Activity -
Under no circumstances alter the records; copy each one exactly.

Entries supplied -
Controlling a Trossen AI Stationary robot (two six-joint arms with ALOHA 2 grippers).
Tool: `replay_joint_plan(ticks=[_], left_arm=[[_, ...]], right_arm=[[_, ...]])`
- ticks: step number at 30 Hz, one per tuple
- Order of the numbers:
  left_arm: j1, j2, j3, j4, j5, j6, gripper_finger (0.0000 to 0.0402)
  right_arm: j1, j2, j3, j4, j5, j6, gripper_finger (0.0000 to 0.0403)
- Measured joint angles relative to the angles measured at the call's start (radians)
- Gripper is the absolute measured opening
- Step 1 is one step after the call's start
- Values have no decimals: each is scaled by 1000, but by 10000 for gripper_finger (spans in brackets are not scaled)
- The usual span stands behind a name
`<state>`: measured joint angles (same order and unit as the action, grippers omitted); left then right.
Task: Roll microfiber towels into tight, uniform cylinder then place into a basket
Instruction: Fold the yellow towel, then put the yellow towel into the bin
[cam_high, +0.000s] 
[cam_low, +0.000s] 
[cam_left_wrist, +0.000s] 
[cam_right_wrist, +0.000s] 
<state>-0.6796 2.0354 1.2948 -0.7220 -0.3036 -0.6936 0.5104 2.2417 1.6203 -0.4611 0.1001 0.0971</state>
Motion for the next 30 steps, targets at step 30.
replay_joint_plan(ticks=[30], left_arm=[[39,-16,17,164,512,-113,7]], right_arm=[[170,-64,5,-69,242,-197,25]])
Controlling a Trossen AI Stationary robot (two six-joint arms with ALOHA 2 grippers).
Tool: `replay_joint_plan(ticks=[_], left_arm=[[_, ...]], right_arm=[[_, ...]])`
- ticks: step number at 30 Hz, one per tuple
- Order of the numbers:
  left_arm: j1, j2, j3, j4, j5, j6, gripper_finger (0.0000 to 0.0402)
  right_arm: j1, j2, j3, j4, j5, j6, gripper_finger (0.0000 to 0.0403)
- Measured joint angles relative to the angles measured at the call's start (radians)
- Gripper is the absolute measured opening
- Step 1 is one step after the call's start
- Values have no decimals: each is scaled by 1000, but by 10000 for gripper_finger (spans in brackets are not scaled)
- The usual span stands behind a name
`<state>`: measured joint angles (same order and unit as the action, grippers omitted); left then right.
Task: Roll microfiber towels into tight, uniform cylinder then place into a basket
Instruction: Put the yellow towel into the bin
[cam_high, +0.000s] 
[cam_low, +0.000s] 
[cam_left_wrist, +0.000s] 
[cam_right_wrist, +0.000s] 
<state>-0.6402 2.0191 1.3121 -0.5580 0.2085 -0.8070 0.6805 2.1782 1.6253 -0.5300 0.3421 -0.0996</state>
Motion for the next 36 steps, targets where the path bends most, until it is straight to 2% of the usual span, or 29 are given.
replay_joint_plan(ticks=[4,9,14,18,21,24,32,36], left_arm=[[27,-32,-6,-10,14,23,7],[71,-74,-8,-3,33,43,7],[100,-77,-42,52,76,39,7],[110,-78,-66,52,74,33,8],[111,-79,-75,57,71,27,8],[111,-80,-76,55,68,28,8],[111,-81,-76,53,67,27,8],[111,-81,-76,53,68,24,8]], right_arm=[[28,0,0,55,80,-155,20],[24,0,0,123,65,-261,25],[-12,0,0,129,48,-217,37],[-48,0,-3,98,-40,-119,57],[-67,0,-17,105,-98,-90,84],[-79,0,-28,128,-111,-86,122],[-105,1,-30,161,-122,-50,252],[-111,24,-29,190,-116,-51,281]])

Written solution -
Controlling a Trossen AI Stationary robot (two six-joint arms with ALOHA 2 grippers).
Tool: `replay_joint_plan(ticks=[_], left_arm=[[_, ...]], right_arm=[[_, ...]])`
- ticks: step number at 30 Hz, one per tuple
- Order of the numbers:
  left_arm: j1, j2, j3, j4, j5, j6, gripper_finger (0.0000 to 0.0402)
  right_arm: j1, j2, j3, j4, j5, j6, gripper_finger (0.0000 to 0.0403)
- Measured joint angles relative to the angles measured at the call's start (radians)
- Gripper is the absolute measured opening
- Step 1 is one step after the call's start
- Values have no decimals: each is scaled by 1000, but by 10000 for gripper_finger (spans in brackets are not scaled)
- The usual span stands behind a name
`<state>`: measured joint angles (same order and unit as the action, grippers omitted); left then right.
Task: Roll microfiber towels into tight, uniform cylinder then place into a basket
Instruction: Fold the yellow towel, then put the yellow towel into the bin
[cam_high, +0.000s] 
[cam_low, +0.000s] 
[cam_left_wrist, +0.000s] 
[cam_right_wrist, +0.000s] 
<state>-0.6796 2.0354 1.2948 -0.7220 -0.3036 -0.6936 0.5104 2.2417 1.6203 -0.4611 0.1001 0.0971</state>
Motion for the next 30 steps, targets at step 30.
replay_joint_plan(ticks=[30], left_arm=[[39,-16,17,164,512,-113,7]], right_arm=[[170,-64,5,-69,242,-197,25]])
Controlling a Trossen AI Stationary robot (two six-joint arms with ALOHA 2 grippers).
Tool: `replay_joint_plan(ticks=[_], left_arm=[[_, ...]], right_arm=[[_, ...]])`
- ticks: step number at 30 Hz, one per tuple
- Order of the numbers:
  left_arm: j1, j2, j3, j4, j5, j6, gripper_finger (0.0000 to 0.0402)
  right_arm: j1, j2, j3, j4, j5, j6, gripper_finger (0.0000 to 0.0403)
- Measured joint angles relative to the angles measured at the call's start (radians)
- Gripper is the absolute measured opening
- Step 1 is one step after the call's start
- Values have no decimals: each is scaled by 1000, but by 10000 for gripper_finger (spans in brackets are not scaled)
- The usual span stands behind a name
`<state>`: measured joint angles (same order and unit as the action, grippers omitted); left then right.
Task: Roll microfiber towels into tight, uniform cylinder then place into a basket
Instruction: Put the yellow towel into the bin
[cam_high, +0.000s] 
[cam_low, +0.000s] 
[cam_left_wrist, +0.000s] 
[cam_right_wrist, +0.000s] 
<state>-0.6402 2.0191 1.3121 -0.5580 0.2085 -0.8070 0.6805 2.1782 1.6253 -0.5300 0.3421 -0.0996</state>
Motion for the next 36 steps, targets where the path bends most, until it is straight to 2% of the usual span, or 29 are given.
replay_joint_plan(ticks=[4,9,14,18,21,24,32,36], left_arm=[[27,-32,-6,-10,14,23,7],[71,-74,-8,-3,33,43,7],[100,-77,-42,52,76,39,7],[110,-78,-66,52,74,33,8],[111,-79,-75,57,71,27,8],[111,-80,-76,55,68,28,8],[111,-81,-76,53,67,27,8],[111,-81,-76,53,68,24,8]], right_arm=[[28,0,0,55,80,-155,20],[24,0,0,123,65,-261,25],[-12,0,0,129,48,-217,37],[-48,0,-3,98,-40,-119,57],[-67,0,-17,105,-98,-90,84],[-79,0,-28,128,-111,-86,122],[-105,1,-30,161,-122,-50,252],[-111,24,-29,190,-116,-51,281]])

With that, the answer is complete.